Given the lack of studies in the review and those methodological limitations, large scale prospective randomized clinical trials are necessary to confirm the diagnostic performances and clinical values of 68Ga-PSMA PET/CT and mpMRI. To reduce significant heterogeneity and misclassification bias, individual patient data (IPD) meta-analysis can be performed [43, 44]. Line by line patient data are collected and analyzed more similarly from the eligible studies in IPD meta-analysis rather than a standard aggregate meta-analysis and specific subgroups of patients can be assessed across studies.

Conclusions

This review provides valuable insight into the role of 68Ga-PSMA PET/CT and mpMRI in primary lymph node staging of intermediate to high-risk PCa.

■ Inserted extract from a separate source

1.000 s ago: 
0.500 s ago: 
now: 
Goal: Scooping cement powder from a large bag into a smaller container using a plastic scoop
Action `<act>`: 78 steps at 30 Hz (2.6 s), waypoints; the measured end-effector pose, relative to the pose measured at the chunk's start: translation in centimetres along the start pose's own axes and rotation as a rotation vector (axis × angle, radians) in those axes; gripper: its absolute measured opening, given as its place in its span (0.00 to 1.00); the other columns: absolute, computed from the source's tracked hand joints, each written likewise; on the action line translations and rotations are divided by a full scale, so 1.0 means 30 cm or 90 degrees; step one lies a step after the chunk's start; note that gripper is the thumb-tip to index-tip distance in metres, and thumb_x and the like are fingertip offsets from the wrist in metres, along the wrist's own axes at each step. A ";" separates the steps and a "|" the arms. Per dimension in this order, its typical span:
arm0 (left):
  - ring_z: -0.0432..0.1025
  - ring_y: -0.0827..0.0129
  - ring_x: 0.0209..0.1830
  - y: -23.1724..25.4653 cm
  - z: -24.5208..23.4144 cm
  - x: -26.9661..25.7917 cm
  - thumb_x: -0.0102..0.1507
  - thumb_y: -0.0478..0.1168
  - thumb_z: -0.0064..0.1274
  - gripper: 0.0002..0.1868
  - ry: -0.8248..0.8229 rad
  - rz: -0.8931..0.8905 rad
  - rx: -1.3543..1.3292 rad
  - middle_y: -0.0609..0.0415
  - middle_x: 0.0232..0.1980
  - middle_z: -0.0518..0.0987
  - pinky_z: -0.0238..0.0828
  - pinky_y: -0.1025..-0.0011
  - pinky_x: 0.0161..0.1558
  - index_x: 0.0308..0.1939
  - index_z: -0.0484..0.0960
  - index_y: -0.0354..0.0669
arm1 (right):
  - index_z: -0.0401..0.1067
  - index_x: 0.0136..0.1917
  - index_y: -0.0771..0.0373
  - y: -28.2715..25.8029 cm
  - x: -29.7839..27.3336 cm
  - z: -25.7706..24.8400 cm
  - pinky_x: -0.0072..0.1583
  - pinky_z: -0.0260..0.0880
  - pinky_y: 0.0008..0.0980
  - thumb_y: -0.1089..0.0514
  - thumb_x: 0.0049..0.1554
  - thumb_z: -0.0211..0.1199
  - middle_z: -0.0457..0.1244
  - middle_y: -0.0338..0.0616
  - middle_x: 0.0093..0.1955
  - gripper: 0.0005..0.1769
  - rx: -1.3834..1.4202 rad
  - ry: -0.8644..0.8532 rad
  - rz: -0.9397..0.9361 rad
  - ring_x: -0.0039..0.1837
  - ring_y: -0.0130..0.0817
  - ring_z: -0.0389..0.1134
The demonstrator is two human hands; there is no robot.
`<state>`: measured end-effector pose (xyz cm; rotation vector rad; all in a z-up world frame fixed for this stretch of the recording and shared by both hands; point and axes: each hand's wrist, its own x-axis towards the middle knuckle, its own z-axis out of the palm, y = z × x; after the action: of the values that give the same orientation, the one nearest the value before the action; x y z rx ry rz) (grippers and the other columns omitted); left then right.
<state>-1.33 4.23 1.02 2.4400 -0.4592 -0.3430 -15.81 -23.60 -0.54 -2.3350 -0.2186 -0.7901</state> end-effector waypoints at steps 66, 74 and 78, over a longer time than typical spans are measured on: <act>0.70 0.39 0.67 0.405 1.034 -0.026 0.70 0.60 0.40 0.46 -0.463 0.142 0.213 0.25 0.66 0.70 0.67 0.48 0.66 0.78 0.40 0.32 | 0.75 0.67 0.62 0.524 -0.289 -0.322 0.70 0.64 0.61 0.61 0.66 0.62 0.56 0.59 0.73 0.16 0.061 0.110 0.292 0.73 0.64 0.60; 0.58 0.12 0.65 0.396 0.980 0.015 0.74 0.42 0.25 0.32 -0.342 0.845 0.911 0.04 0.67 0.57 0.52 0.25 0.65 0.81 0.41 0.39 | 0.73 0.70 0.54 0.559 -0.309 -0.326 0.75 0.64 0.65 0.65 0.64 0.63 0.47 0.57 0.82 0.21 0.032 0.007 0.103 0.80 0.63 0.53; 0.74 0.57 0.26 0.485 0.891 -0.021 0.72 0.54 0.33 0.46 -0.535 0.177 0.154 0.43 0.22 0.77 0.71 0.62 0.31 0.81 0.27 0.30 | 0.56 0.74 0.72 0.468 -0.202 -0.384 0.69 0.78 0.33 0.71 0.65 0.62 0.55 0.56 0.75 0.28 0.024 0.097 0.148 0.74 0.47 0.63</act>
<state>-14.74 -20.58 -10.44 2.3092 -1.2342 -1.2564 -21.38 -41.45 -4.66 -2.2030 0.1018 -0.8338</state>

Both imaging techniques are useful to rule in metastatic lymph nodes due to superior specificity. 68Ga-PSMA PET/CT has a better and more certain overall diagnostic performance for imaging-guided region-based lymph node dissection. These should increase diagnostic impact of 68Ga-PSMA PET/CT in clinical practice and result in a greater acceptance of this imaging technique by molecular imaging community, physicians, patients and funding bodies. However, with the paucity of data from the included studies and all of the methodological issues considered, large scale prospective trials and IPD meta-analysis would need to further confirm the clinical values of these two imaging techniques.